• _Prompt_: Only the line containing "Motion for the" and the lines after it, up to the end of the listing, should be written out, each exactly as given.

• _Input data_:
════════

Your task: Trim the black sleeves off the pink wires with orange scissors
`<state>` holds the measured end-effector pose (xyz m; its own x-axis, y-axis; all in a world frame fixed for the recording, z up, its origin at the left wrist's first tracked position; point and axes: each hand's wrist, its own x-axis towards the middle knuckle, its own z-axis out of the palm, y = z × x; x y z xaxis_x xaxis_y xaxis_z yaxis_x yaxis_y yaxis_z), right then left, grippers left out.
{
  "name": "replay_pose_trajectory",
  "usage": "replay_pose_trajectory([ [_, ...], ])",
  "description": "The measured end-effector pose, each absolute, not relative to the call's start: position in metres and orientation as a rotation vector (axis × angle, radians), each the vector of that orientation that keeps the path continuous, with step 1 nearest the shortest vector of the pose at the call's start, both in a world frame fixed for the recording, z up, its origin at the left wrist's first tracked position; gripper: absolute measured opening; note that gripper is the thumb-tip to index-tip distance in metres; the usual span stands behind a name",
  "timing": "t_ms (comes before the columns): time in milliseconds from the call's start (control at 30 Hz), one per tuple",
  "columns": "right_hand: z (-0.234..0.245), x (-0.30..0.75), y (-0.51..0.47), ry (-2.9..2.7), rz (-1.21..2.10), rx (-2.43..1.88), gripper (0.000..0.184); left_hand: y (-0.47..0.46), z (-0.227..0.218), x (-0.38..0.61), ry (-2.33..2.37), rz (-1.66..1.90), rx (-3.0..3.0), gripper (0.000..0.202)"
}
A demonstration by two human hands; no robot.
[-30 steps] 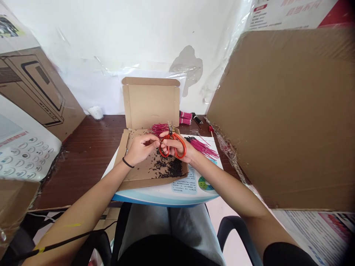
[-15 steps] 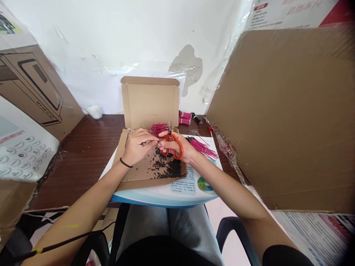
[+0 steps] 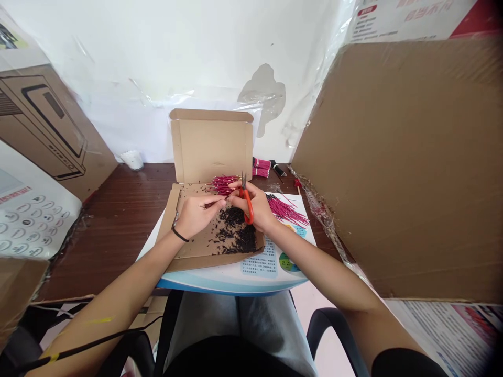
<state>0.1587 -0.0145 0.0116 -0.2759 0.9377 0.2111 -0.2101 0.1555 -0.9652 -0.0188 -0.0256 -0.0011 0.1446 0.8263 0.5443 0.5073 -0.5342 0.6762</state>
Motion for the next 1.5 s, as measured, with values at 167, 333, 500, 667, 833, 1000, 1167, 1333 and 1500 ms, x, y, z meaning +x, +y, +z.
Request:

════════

• _Response to the exercise_:
Motion for the next 1.5 s, as measured, with values at 167, 333, 500, 667, 833, 1000, 1167, 1333 and 1500 ms, x, y, z meaning +x, +y, +z.
Request:

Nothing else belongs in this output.